Monday, January 4, 2010

Pork Milanese with Caper and Lemon Sauce




Our daughter Jen made us this entree when we
were visiting over Christmas. It's simple to prepare and very good. The room temperature creamy sauce, loaded with flavor from the capers and lemon, makes your mouth happy. A delight served over the hot pork chops.

You can also prepare the pork by pounding boneless chops thin, in the manner of the Parmesan Chicken recipe below.

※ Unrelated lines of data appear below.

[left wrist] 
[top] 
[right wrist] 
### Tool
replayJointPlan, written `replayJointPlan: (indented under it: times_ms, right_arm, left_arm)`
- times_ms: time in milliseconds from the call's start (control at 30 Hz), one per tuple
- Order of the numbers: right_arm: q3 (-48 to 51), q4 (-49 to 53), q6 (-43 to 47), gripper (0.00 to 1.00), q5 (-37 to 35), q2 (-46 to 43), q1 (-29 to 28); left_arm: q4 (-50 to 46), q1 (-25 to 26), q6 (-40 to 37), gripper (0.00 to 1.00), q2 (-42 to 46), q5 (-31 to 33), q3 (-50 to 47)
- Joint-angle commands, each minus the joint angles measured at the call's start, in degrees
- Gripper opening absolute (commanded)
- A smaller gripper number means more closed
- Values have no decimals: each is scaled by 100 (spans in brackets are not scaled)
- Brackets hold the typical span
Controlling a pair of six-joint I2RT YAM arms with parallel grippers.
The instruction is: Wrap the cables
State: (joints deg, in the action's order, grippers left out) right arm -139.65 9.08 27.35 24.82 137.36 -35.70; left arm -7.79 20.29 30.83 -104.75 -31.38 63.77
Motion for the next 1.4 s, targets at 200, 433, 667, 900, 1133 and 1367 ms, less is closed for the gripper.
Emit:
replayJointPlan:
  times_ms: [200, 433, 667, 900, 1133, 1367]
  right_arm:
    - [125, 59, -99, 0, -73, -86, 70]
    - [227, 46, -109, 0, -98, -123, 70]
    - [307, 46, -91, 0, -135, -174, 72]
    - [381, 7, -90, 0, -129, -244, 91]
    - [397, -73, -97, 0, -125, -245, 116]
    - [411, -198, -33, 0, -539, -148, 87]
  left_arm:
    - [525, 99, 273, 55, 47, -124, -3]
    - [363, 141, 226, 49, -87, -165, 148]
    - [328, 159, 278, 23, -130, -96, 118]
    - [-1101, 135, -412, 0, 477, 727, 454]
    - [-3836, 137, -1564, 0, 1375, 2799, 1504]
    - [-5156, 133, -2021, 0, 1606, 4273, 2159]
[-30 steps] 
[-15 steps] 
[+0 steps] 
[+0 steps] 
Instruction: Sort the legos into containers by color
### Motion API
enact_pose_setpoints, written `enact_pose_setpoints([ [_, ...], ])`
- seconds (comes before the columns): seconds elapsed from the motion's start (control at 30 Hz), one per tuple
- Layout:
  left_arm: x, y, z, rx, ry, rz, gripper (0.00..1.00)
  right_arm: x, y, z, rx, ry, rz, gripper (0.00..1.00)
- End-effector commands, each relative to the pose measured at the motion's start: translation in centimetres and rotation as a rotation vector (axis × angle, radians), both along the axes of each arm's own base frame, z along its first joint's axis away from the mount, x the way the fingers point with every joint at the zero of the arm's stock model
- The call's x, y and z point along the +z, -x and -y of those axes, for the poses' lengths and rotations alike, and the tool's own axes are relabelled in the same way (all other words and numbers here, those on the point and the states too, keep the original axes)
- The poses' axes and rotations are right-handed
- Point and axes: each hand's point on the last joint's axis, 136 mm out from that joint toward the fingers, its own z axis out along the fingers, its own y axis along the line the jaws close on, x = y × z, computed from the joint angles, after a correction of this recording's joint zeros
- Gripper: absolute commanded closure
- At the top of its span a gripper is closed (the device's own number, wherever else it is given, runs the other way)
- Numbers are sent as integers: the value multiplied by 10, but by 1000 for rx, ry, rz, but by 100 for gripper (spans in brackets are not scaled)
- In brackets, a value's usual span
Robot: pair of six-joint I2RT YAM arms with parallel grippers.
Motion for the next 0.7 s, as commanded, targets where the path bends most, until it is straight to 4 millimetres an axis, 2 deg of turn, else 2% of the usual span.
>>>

To prepare to sauce: Combine 2/3 cup mascarpone cheese and 3 tablespoons mayonnaise. Slowly add 1/4 cup whole milk, stirring as you go, until all the milk is Incorporated. Add 1/4 cups capers, drained and chopped, 1 lemon, zested, 1 tablespoon fresh chopped flat-leaf parsley, 1/4 teaspoon kosher salt and 1/4 teaspoon freshly ground black pepper





















To prepare the Pork Milanese: Combine 3/4 cup flour and 1/2 teaspoon salt and pepper in a bowl or shallow dish. In a second bowl, lightly beat 2 large eggs. In a third dish, place 1 cup Italian seasoned bread crumbs. Season with pork with salt and pepper.







Dip the pork, 1st in the flour, then the egg, then the bread crumbs.





















Heat 3 tablespoons vegetable oil in a large skillet over medium heat. When oil is hot, place the breaded pork in the skillet. Cook until golden brown and cooked through. Transfer pork to a serving platter and serve with the sauce.